▸ Exercise directions:
Nothing but the listing below, retyped exactly, should appear in the answer.
** Opening Provided data block **
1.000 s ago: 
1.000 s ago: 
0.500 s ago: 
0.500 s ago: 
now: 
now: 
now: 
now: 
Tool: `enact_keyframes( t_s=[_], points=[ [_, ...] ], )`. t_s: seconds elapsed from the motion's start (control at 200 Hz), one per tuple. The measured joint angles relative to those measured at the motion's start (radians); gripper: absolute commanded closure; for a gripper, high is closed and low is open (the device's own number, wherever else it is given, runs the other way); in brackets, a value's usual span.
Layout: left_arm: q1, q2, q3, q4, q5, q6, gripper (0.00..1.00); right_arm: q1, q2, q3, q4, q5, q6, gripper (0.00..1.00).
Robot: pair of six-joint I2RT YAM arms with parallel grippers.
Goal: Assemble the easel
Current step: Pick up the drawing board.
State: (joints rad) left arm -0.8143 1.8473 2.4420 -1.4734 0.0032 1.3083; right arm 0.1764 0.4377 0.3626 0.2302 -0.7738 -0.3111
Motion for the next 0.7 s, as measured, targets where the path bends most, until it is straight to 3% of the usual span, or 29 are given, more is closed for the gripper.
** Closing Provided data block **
▸ Written response:
1.000 s ago: 
1.000 s ago: 
0.500 s ago: 
0.500 s ago: 
now: 
now: 
now: 
now: 
Tool: `enact_keyframes( t_s=[_], points=[ [_, ...] ], )`. t_s: seconds elapsed from the motion's start (control at 200 Hz), one per tuple. The measured joint angles relative to those measured at the motion's start (radians); gripper: absolute commanded closure; for a gripper, high is closed and low is open (the device's own number, wherever else it is given, runs the other way); in brackets, a value's usual span.
Layout: left_arm: q1, q2, q3, q4, q5, q6, gripper (0.00..1.00); right_arm: q1, q2, q3, q4, q5, q6, gripper (0.00..1.00).
Robot: pair of six-joint I2RT YAM arms with parallel grippers.
Goal: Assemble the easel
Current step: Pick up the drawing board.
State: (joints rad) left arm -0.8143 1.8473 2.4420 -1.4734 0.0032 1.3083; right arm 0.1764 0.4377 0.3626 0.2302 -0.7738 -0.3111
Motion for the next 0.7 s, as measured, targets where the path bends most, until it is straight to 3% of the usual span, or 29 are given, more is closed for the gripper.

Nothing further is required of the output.